14 februari 2008

Bidden; Hoe dan wel?

Nog even terugkomend op mijn vorige Blog waar ik de tweewekelijkse gebedsavond noemde. Er zijn denk ik maar twee manieren om grote(re) groepen mensen aan het bidden te krijgen. De eerste is om het op te leggen (mensen komen omdat er straf of afwijzing tegenover staat) of een opwekking van God (daar wil je echt bij zijn). De Brandaris is gelukkig een plek waar mensen niet onder druk worden gezet Het wachten is dus nu op die opwekking.

De vraag gaat dieper. Ik denk dat christenen overtuigd zijn van de noodzaak en het belang van persoonlijk en collectief gebed maar worstelen met de vraag of de format van een tweewekelijkse bidstond dan wel zo effectief of juist is. Laat ik, in plaats van het op de Brandarianen af te reageren, wat een enkele Bloglezer heeft geirriteerd, het dan maar over mezelf hebben.
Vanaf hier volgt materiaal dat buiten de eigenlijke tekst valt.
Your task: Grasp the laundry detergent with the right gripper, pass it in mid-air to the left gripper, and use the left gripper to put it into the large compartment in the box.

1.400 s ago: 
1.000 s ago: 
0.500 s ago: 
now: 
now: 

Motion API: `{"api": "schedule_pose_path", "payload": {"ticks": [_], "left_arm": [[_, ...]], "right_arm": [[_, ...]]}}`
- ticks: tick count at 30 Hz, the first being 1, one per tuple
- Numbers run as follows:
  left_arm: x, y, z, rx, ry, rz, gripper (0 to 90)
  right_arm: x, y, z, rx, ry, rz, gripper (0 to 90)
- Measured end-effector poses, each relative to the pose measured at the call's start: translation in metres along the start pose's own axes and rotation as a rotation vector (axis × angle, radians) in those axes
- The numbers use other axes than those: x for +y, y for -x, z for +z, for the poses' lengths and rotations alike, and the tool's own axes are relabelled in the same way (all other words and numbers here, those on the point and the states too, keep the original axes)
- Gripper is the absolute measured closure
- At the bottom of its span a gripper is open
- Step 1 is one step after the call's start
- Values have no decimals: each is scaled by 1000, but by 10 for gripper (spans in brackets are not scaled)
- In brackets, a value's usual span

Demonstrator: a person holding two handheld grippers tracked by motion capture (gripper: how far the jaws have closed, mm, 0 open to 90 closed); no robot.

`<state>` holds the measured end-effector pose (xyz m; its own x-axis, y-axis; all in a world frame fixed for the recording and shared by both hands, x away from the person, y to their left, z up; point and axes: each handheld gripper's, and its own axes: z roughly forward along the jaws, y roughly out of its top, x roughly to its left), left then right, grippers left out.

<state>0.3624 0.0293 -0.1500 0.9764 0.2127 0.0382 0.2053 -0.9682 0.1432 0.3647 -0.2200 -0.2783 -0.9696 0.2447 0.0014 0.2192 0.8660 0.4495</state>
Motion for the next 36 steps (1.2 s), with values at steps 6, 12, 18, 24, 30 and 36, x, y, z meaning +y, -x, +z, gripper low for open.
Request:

Misschien dat dat helpt.

Waarom ga ik naar de bidstond?
1. Oudsten en diakenen worden geacht bij de gebedsavonden aanwezig te zijn. Als ik zou zeggen dat ik ga omdat het het hoogtepunt van de week is, zou ik liegen. Als ik geen oudste meer zou zijn zou ik elke intentie hebben om trouw te blijven gaan maar ik ken mezelf voldoende om te weten dat dat na een poosje verwaterd en in m'n agenda andere zaken prioriteit gaan krijgen.

2. Om de gezelligheid. De koffie vooraf en de pauze kan mij nooit lang genoeg duren. Een geweldig moment om met deze en gene bij te praten.

3. Om het voorrecht om met en voor elkaar te bidden. Meestal is daar wel tijd voor. Dat vind ik geweldig omdat ik geloof dat God de gebeden hoort en wil verhoren. Bidden voor de wereld vind ik al weer ingewikkelder omdat het allemaal zo ver weg is.

Ik ben geen man van gebed in de traditionele zin van het woord. Ik heb geen lijstjest met dingen, namen en landen die ik afvink.
Ik heb geen gestructureerd gebedsleven waarin ik vaste tijden apart zet om voorbede te doen (ik heb geen lijstjes die ik daarvoor kan gebruiken).
Ik ben wel voortdurend in gesprek met God. Bij alles wat ik lees, hoor, zie betrek ik God. In gesprekken met mensen, tijdens autoritten, wandeltochten, gesprekken rond de tafel en noem maar op.
Ik leef in het besef van Zijn voortdurende aanwezigheid. Daarom vind ik het moeilijk als we georganiseerd God gaan zoeken of gaan proberen dichter bij Hem te komen, een tijd van aanbidding te hebben. In veel kerken over de hele wereld wordt dit soort jargon gebruikt. Dit is misleidend omdat het impliceert dat God zoek is (Zich in ieder geval verbergt tot ik het inititief neem om Hem ingespannen te zoeken en als ik dan lang genoeg gezocht zou hebben komt Hij opeens tevoorschijn: kiekeboe!), we dichter of verder bij Hem vandaan zouden kunnen zijn en dat aanbidding iets is wat je aan en uit kunt zetten.
Ook dit heb ik al eerder genoemd maar ik zou dit terrein graag eens in de vorm van een aantal studieavonden willen verkennen. Wie doet er mee?